The Independent Police Investigative Directorate (IPID), the legal watchdog for the SAPS, Newham said, is not operating at a high level of functionality at all. Ninety-five per cent of cases opened against police officers with the IPID end with no sanction taken against the defending officer. In 4% there may be a disciplinary hearing and 1% there might be a criminal prosecution. Of the 48 000 cases opened with IPID since 2011, .4% result in the dismissal of a police officer. Newham said this is largely due to the collapse of the SAPS disciplinary system. Holding around 5 500 disciplinary hearings in 2012, it now struggles to hold just over 1 500. In 93% of cases found guilty, there is no punitive measure taken place.
“Another problem with that is people start turning to the courts, which has effected the police budget – in the past five years, the police have had to pay R2.5 billion to victims who proved in court that they were victims of police misconduct,” Newham said.

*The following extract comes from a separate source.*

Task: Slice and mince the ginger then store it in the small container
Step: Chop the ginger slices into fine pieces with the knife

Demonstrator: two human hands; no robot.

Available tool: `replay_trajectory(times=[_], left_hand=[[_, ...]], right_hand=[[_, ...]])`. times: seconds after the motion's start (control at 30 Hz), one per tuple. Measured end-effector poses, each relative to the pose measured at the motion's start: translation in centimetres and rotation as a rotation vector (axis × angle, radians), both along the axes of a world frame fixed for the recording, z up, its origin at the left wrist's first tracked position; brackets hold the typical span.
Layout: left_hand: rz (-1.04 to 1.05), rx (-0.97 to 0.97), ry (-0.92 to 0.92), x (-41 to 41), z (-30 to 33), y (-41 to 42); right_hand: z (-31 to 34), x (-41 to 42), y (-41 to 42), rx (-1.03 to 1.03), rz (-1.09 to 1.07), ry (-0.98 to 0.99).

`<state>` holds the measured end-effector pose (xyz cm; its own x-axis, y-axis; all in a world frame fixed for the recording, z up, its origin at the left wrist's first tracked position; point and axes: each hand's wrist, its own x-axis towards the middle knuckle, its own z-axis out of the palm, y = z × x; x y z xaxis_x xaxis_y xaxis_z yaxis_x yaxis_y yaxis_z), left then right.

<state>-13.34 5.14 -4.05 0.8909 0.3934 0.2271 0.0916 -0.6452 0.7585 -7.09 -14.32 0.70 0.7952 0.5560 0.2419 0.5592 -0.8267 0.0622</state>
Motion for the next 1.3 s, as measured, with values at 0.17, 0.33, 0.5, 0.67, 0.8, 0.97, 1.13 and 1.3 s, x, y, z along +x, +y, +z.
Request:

There have been at least six different reports and inquiries into police conduct in South Africa since 2012. The National Development Plan in 2012, the Khayelitsha commission in 2014, the Marikana report in 2015, the White Paper of Policing in 2016, the State of Democratic Policing in South Africa in 2017 and the Panel of Experts Report in Policing and Crowd Management in 2018, all diagnose the problems in the SAPS and give practical solutions.
None of those recommendations are being implemented. “So, the problem is, that of leadership and it goes back to political leadership. Everything about the police service should be about building public trust and legitimacy. Unfortunately, right now, the current priority of the SAPS, according to its five-year strategic plan, is to stamp the authority of the state,” Newham explained.